De persoonsgegevens van de aangeefster, waaronder haar telefoonnummer en bankrekeningnummer, stonden op een lijst met persoonsgegevens op de telefoon van [medeverdachte 2].
Op 21 april 2021 is met de bankpas van de aangeefster voor een bedrag van totaal € 14.663,- gepind in de winkels Louis Vuitton, Shoebaloo, Azzuro Kids en Oger, alle gevestigd aan of in de buurt van de P.C. Hooftstraat in Amsterdam. Op grond van de bewijsmiddelen stelt de rechtbank vast dat [medeverdachte 1] degene is geweest die heeft gepind met de bankpas van aangeefster. Verder concludeert de rechtbank op grond van de bewijsmiddelen dat [medeverdachte 1] nadat hij met de bankpas van de aangeefster luxe goederen bij Louis Vuitton had gekocht, tassen van Louis Vuitton samen met de medeverdachte [medeverdachte 6] in de kofferbak van een zwarte auto heeft geladen en dat de verdachte op enig moment die ochtend samen met de [medeverdachte 6] en [medeverdachte 2] in die zwarte auto heeft gezeten.

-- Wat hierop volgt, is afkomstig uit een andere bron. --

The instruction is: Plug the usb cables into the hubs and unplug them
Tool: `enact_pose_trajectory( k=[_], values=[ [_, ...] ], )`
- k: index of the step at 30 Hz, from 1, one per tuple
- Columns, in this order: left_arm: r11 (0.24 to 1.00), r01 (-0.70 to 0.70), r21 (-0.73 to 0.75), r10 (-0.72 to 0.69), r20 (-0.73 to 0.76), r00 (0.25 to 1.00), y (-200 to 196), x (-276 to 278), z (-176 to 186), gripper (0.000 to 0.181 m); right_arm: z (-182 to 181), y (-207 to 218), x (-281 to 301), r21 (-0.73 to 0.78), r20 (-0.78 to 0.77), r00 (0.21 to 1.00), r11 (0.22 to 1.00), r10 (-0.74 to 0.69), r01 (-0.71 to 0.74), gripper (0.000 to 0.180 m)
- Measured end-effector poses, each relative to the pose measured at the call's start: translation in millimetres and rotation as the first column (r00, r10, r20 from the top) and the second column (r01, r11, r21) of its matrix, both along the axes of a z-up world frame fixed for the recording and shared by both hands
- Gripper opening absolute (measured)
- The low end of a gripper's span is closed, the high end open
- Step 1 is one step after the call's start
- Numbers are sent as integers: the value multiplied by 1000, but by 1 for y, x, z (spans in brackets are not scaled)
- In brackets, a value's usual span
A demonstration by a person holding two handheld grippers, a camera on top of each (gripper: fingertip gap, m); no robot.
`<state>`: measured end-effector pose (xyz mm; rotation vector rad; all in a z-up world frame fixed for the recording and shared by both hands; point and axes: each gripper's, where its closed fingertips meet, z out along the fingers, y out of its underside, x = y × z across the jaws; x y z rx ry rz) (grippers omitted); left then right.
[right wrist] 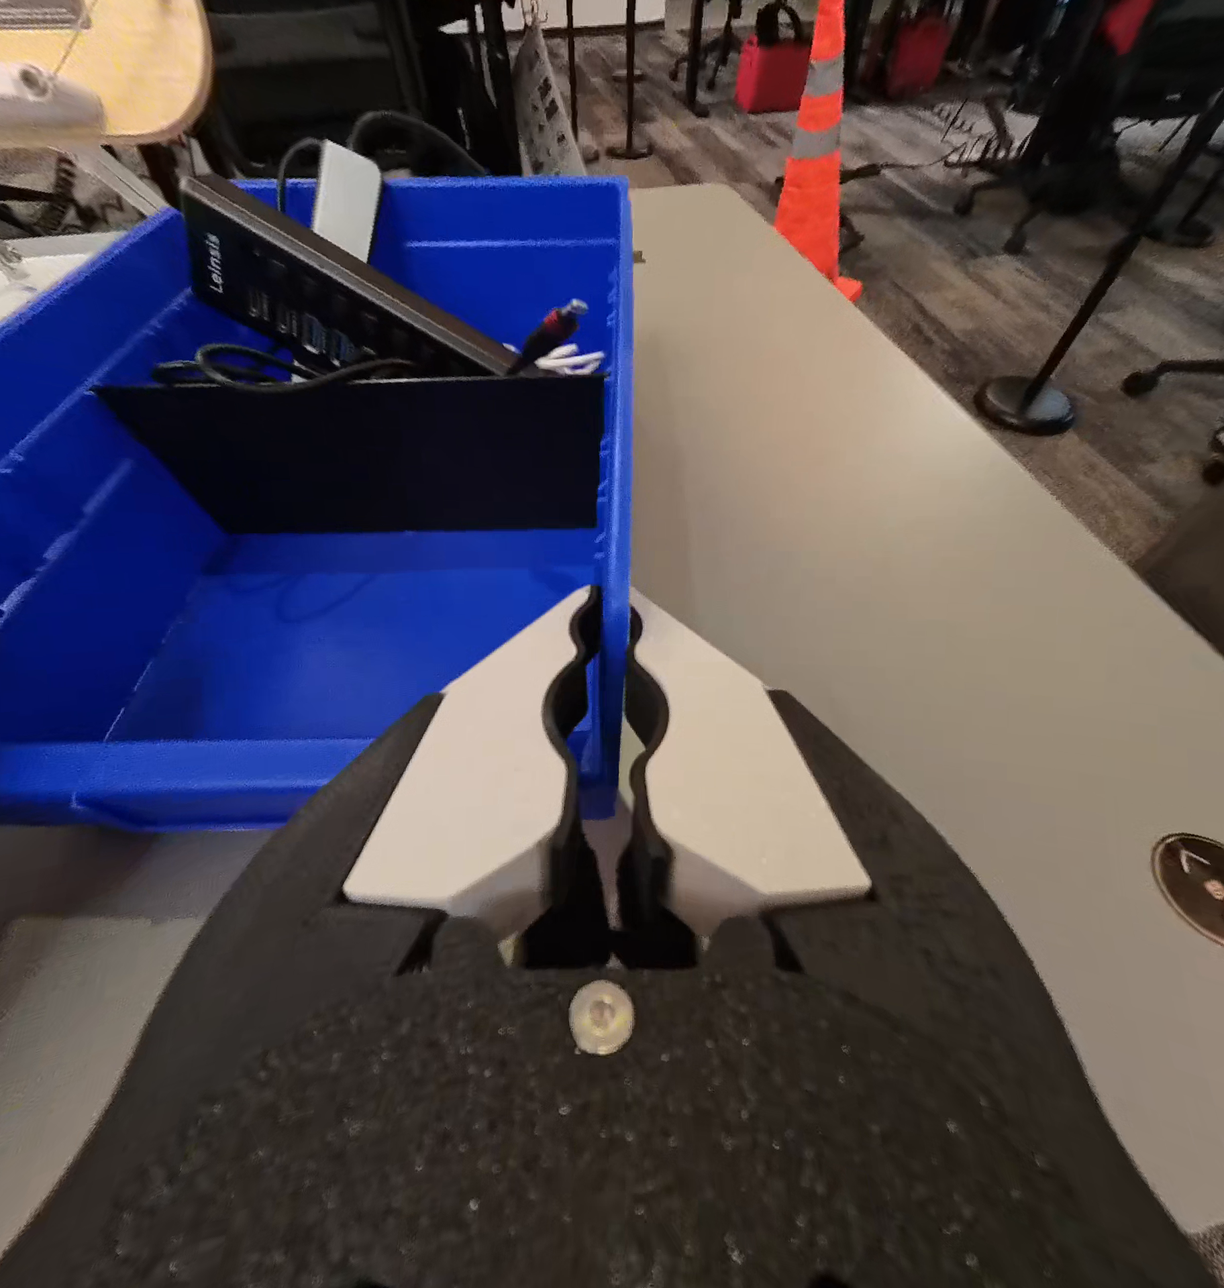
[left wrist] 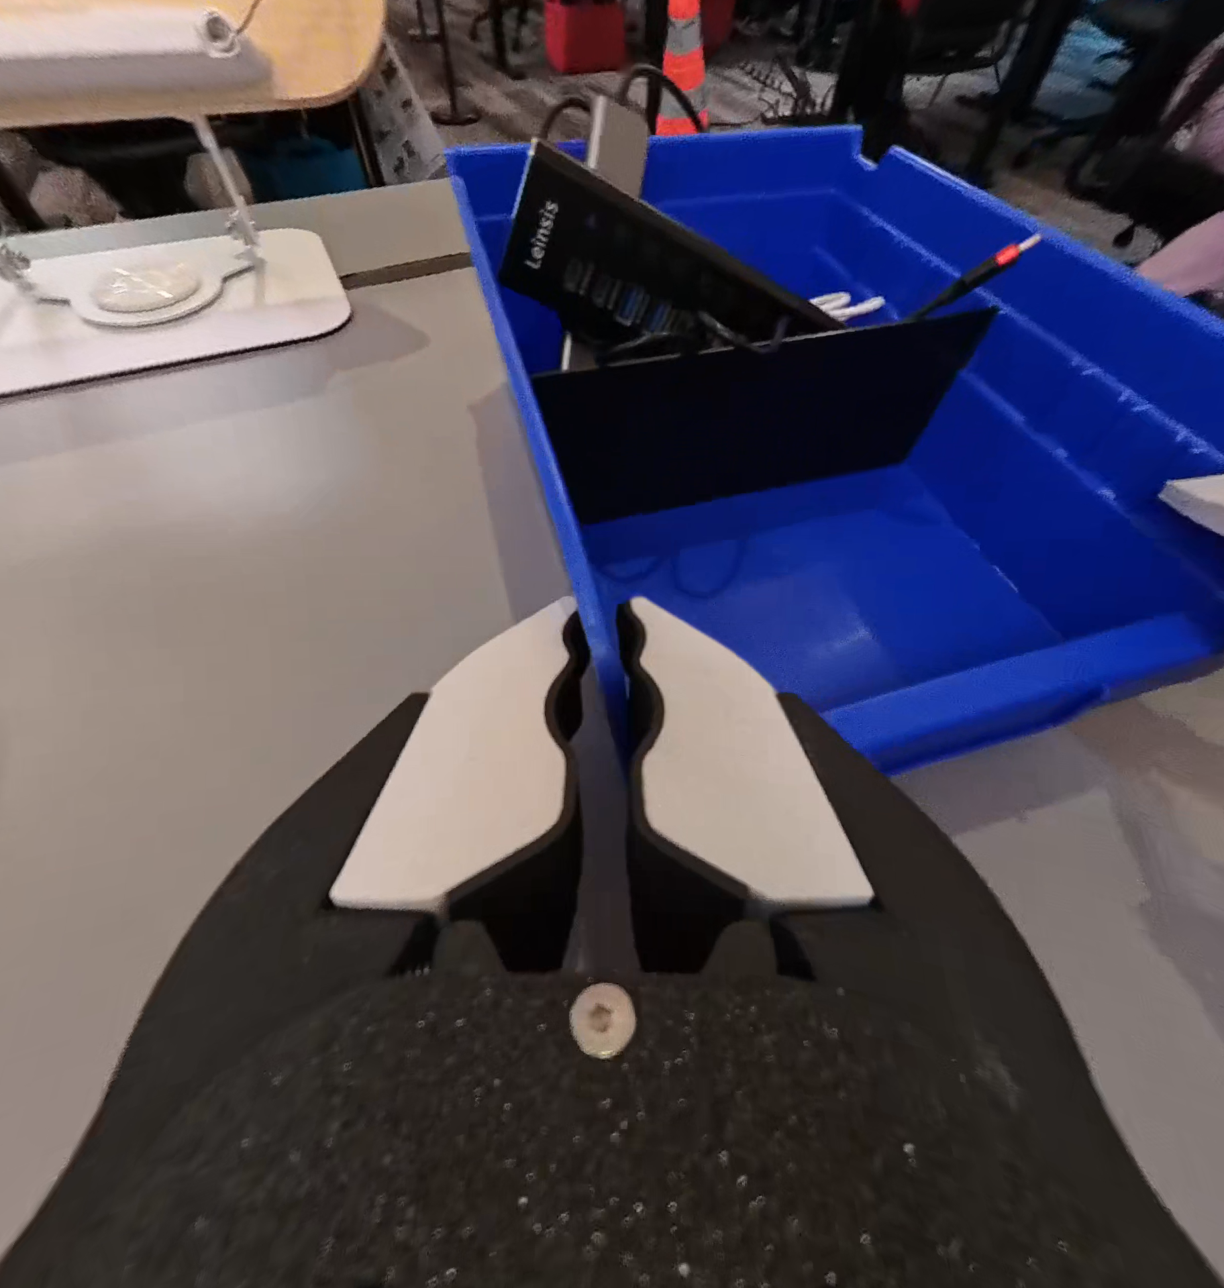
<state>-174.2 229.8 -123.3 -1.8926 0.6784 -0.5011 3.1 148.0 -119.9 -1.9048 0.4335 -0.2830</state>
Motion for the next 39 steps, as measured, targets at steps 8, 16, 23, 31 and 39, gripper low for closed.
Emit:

Het dossier bevat echter geen bewijs dat de verdachte direct betrokken was bij de oplichting van de aangeefster, bij het pinnen door [medeverdachte 1] of dat hij heeft gedeeld in de buit.
Zijn enkele aanwezigheid in de auto waarin [medeverdachte 1] eerder de buit had geladen, is onvoldoende om de verdachte als (mede)pleger van de ten laste gelegde oplichting, computervredebreuk en witwassen aan te merken. De verdachte wordt daarom van dit onderdeel van de tenlastelegging vrijgesproken.
Zaak Veenendaal, aangeefster [aangeefster 2] (feit 3)
Aangeefster [aangeefster 2] is op 10 mei 2021 in de avond slachtoffer geworden van bankhelpdeskfraude, gepleegd conform de hiervoor beschreven modus operandi. Zij is gebeld met het eerder genoemde telefoonnummer [telefoonnummer 1]. Er is geld overgemaakt van haar spaarrekening naar haar betaalrekening en om 21.45 uur is met de bankpas van de aangeefster twee keer € 1.000,- gepind bij een geldautomaat in Veenendaal.
Eerder die avond, omstreeks 19.42 uur, is op de telefoon van [medeverdachte 1] een afbeelding van het scherm van de laptop van [medeverdachte 3] opgeslagen, waarop een lijst met persoonsgegevens en bankrekeningnummers is te zien, waaronder ook die van de aangeefster. De verdachte bevond zich op 10 mei 2021 samen met [medeverdachte 1], [medeverdachte 3], [medeverdachte 2] en [medeverdachte 4] in een vakantiehuisje van Landal in Biddinghuizen en op die plek is ook de foto van het laptopscherm gemaakt.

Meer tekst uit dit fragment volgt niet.